Monica Roberts, the way I will miss you, words just sadly can’t explain! I do believe she’s proud. I can hear her saying it was great and “I totally didn’t expect you to perform A mother’s story but I knew you wouldn’t let me down”
I met Monica attending an event here in Houston, God knows when that was, sometime nearly a decade ago but Monica would definitely remember. It’s ironically one of my fondest memories of her. She was going in on some wyt trans women which I found out later was due to Monica being taken off the list of speakers for the TDOR (Transgender Day Of Remembrance) event held by a local organization for being a little late. Monica was upset because she was the only Black trans speaker in the list and although she didn’t get there at the time requested for speakers, she arrived 15 minutes prior to the event starting and was told she was taken off the list. Monica was on public transportation, which back then was rarely on time. She arrived 15 minutes after the time they asked speakers to show up but it was still 15 minutes before the event started. The list that year (as we see nearly every year) was largely names of Black and Latina trans women however the event had no representation of either on the speakers list. This memory is so fond to me because I saw Monica going off and was ready to fight. The fight I saw in her on that day was like a lighter to my cigarette. After giving her a ride home, she told me what happened. That following year, I hosted my first TDOR at St. Luke’s Episcopal and had been holding one every year since. Monica only missed one year, due to her obligation to attend a paid gig.

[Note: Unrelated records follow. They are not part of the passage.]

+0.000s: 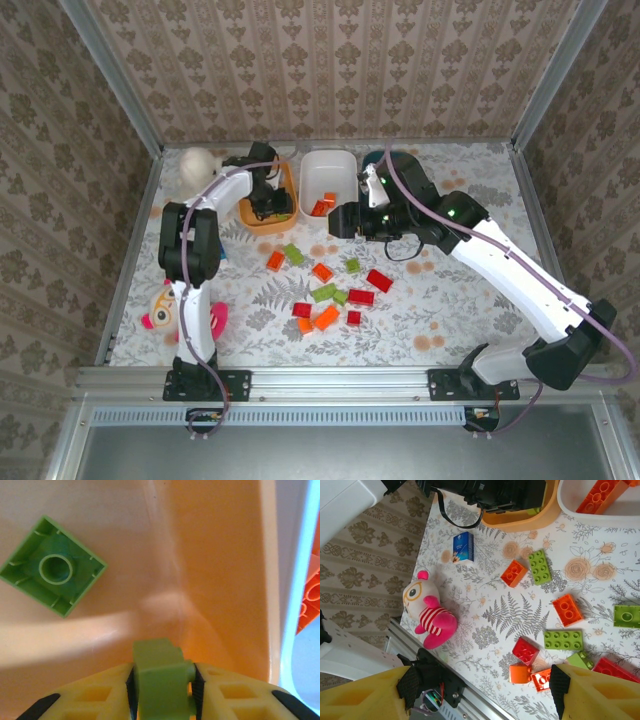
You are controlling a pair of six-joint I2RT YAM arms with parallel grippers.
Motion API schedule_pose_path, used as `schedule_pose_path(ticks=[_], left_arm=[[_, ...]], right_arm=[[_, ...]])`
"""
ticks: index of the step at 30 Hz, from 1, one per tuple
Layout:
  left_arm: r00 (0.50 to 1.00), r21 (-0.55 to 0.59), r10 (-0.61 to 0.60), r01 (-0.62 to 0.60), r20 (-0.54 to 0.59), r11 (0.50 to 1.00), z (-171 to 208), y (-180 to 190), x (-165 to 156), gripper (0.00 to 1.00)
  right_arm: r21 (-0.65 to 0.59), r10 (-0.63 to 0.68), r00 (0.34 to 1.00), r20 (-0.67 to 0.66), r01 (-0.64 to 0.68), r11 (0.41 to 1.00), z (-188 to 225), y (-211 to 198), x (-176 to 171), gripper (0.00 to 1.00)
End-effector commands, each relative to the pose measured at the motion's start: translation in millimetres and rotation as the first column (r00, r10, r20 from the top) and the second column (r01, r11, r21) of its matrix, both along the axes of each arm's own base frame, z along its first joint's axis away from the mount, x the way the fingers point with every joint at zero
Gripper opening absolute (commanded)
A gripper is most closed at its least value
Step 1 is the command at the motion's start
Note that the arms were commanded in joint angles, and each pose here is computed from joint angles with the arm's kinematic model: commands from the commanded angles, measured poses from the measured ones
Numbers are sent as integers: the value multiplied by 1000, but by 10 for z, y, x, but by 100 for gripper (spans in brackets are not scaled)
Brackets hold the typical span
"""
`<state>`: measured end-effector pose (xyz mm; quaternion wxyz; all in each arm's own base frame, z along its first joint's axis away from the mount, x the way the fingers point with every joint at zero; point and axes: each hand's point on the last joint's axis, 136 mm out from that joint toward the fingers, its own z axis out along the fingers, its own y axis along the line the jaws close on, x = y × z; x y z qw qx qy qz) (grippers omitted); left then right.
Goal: Sort the legos into containers by color
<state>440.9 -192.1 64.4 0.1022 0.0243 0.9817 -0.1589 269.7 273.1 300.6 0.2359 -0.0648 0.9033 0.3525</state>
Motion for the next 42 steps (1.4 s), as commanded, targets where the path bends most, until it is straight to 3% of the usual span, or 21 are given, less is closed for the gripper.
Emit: schedule_pose_path(ticks=[1,9,15,21,27,34,42], left_arm=[[1000,-16,13,-13,0,1000,108,2,4,42],[994,-46,49,-45,99,998,645,29,31,53],[945,-112,241,-220,220,969,1302,400,-190,62],[836,-206,464,-419,294,884,1699,1012,-865,65],[766,-270,520,-445,379,854,1823,1281,-1695,72],[751,-312,525,-427,401,849,1794,1413,-2508,72],[757,-338,457,-325,467,883,1965,1413,-3011,73]], right_arm=[[-43,8,1000,-6,-9,999,-116,-1,-2,73],[-198,96,995,-18,-98,975,-491,169,-18,73],[-337,129,991,-27,-131,932,-847,463,13,73],[-424,43,995,-88,-77,903,-1235,926,89,74],[-482,-86,982,-167,-5,876,-1716,1320,133,75],[-472,-269,940,-211,143,870,-2103,1642,311,74],[-474,-446,874,-194,315,822,-2461,1724,552,71]])
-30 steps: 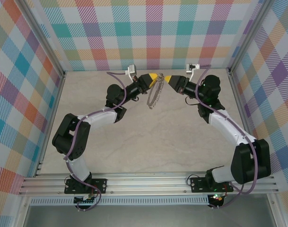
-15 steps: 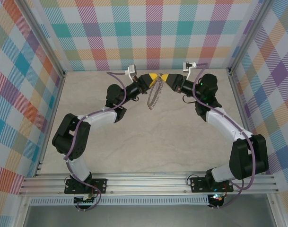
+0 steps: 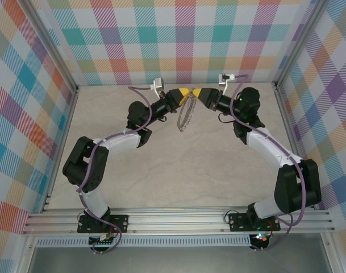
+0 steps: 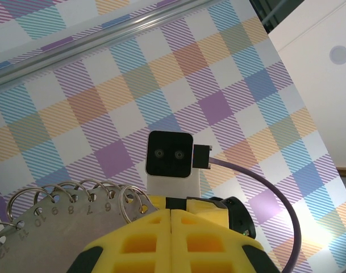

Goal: Put the keys on the keyring

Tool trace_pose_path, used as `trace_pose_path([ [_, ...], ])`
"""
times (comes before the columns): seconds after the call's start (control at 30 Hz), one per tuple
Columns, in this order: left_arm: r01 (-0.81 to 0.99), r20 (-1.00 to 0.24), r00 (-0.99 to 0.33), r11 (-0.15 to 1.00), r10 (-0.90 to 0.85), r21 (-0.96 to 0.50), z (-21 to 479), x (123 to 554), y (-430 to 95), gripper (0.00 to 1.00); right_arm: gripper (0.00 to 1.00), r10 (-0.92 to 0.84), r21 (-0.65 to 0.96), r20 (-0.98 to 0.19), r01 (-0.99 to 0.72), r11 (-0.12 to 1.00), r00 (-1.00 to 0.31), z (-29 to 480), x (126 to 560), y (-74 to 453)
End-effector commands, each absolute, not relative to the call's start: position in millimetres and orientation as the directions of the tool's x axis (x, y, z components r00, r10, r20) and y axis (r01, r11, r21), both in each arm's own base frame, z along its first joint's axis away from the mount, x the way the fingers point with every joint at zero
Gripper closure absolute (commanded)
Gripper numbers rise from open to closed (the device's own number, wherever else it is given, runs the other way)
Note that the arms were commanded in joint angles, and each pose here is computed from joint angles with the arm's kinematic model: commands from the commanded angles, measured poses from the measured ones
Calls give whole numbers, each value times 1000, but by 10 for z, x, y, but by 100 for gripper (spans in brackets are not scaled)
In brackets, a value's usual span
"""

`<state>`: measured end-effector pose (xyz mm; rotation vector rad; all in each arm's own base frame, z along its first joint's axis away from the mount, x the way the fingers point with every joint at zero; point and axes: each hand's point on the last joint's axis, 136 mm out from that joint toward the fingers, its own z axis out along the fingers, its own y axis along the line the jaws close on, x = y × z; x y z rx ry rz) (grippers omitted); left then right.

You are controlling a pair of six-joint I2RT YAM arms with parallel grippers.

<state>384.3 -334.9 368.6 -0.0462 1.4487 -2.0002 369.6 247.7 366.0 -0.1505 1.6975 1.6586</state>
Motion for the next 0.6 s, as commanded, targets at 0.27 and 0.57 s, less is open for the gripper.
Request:
trace_pose_path([
  [0.27,561,-381,-760,-234,-527,-794,4018,3673,-3329,100,79,395,791,-595,-597,134,-699,3761,3735,2540],
  [0.57,559,-381,-761,-234,-524,-795,4009,3676,-3346,100,79,363,787,-602,-606,116,-711,3783,3702,2607],
])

I never realized how important Monica’s support, love, and loyalty were to me. The last time I saw her, I brought her some Gatorade and vanilla Bluebell ice cream (this was her favorite flavor). I talked to her the next day, and she was gone a few hours later. We’d always say later in the form of I love you when getting off the phone, but for some reason (after our last conversation) I said I love you… and thought nothing. I wish I could’ve told her how much I appreciated her loyalty and support. I wish I would’ve paid more attention when she would talk about politics and other things. I wish she would’ve told me Happy Birthday because since that day, none of my birthdays will ever be the same…
I thought I’d be better by now, but I’m totally not. Often when I visit you, I wish we could trade places. In the back of my mind I hear you saying, “well we know that’s not gonna happen”, followed by your laugh. Give my mom a hug for me, tell all the trans family hello and I thank y’all for watching over me. Until we meet again.